→ ABOUT THIS EXERCISE
Write out the lines below once more, exactly as they appear. Do not include pictures.

___ DATASET EXCERPT

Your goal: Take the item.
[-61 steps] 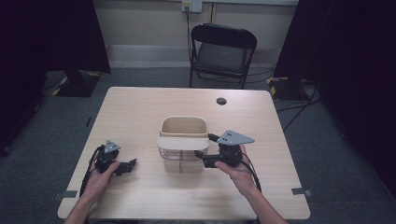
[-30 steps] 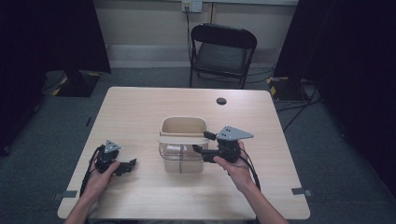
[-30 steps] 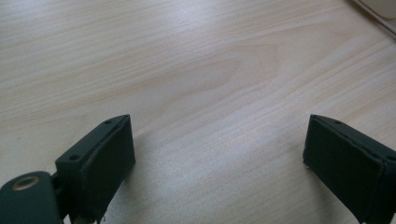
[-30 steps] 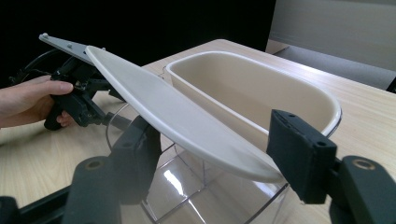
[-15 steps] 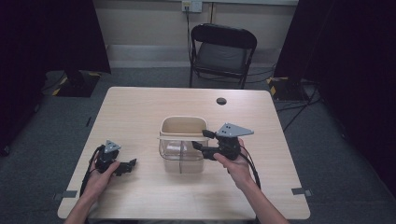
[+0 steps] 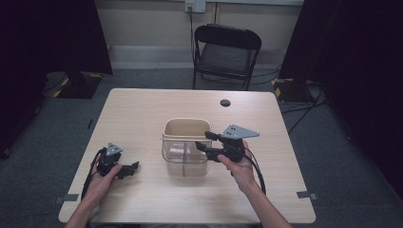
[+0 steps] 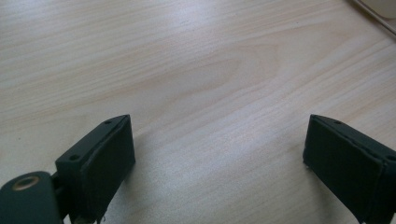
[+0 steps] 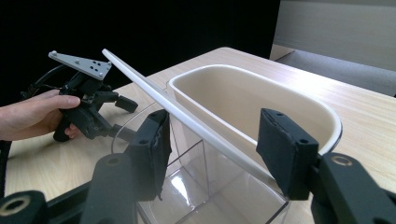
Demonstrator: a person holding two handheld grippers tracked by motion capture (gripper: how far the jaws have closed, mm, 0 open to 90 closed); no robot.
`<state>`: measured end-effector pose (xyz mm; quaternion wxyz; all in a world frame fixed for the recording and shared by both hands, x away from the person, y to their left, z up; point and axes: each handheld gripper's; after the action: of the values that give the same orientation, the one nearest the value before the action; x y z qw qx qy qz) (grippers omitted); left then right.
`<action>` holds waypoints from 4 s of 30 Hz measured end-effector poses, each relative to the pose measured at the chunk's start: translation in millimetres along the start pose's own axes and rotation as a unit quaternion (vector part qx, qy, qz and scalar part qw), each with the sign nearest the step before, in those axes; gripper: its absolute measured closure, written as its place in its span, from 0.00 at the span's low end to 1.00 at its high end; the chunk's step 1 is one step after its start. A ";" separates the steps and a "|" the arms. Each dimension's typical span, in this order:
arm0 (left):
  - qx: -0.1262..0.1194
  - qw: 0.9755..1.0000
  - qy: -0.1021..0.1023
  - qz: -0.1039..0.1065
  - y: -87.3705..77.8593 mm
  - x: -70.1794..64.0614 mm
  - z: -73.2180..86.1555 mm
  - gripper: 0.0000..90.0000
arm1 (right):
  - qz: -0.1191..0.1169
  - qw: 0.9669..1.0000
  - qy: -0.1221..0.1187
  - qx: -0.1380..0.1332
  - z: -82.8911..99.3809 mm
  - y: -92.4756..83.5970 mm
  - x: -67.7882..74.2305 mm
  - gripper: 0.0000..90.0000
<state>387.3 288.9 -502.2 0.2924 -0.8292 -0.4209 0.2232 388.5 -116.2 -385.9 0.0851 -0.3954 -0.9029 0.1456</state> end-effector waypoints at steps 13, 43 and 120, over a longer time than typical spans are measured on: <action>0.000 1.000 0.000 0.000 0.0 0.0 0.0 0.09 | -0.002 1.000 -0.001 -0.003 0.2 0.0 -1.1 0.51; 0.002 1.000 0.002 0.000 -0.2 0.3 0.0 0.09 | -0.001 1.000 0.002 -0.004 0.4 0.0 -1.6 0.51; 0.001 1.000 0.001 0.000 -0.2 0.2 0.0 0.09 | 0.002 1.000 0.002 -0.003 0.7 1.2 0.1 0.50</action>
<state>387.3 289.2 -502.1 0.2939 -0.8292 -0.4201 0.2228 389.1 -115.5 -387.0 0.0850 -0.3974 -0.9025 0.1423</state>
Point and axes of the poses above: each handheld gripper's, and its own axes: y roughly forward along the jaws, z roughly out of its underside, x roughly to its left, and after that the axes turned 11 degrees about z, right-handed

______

→ TASK RESULT
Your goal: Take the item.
[-61 steps] 
[-30 steps] 
[-30 steps] 
[-30 steps] 
[-15 steps] 
[+0 steps] 
[+0 steps] 
[+0 steps] 
Demonstrator: a person holding two handheld grippers tracked by motion capture (gripper: how far the jaws have closed, mm, 0 open to 90 closed); no robot.
`<state>`: measured end-effector pose (xyz mm; quaternion wxyz; all in a world frame fixed for the recording and shared by both hands, x away from the person, y to their left, z up; point and axes: each handheld gripper's; after the action: of the values that give the same orientation, the one nearest the value before the action; x y z qw qx qy qz) (grippers omitted); left then right.
`<action>` holds waypoints from 4 s of 30 Hz measured end-effector poses, each relative to the pose measured at the chunk's start: translation in millimetres along the start pose's own axes and rotation as a unit quaternion (vector part qx, qy, qz and scalar part qw), each with the sign nearest the step before, in those axes; gripper: its absolute measured closure, written as its place in its span, from 0.00 at the span's low end to 1.00 at its high end; the chunk's step 1 is one step after its start. A ";" separates the steps and a "|" the arms. Each dimension's typical span, in this order:
arm0 (left):
  - qx: -0.1262..0.1194
  - qw: 0.9755..1.0000
  - qy: -0.1021..0.1023
  - qz: -0.1039..0.1065
  - y: -87.3705..77.8593 mm
  - x: -70.1794..64.0614 mm
  - z: -73.2180..86.1555 mm
  - gripper: 0.0000..90.0000
arm1 (right):
  - qz: -0.1191..0.1169
  - qw: 0.9669..1.0000
  - qy: -0.1221..0.1187
  - qx: -0.1380..0.1332
  - z: -82.8911..99.3809 mm
  - y: -92.4756..83.5970 mm
  - x: -67.7882..74.2305 mm
  - gripper: 0.0000..90.0000
<state>387.3 288.9 -502.2 0.2924 -0.8292 -0.4209 0.2232 388.5 -116.2 -385.9 0.0851 -0.3954 -0.9029 0.1456</state> end-effector waypoints at steps 13, 43 and 120, over a longer time than typical spans are measured on: <action>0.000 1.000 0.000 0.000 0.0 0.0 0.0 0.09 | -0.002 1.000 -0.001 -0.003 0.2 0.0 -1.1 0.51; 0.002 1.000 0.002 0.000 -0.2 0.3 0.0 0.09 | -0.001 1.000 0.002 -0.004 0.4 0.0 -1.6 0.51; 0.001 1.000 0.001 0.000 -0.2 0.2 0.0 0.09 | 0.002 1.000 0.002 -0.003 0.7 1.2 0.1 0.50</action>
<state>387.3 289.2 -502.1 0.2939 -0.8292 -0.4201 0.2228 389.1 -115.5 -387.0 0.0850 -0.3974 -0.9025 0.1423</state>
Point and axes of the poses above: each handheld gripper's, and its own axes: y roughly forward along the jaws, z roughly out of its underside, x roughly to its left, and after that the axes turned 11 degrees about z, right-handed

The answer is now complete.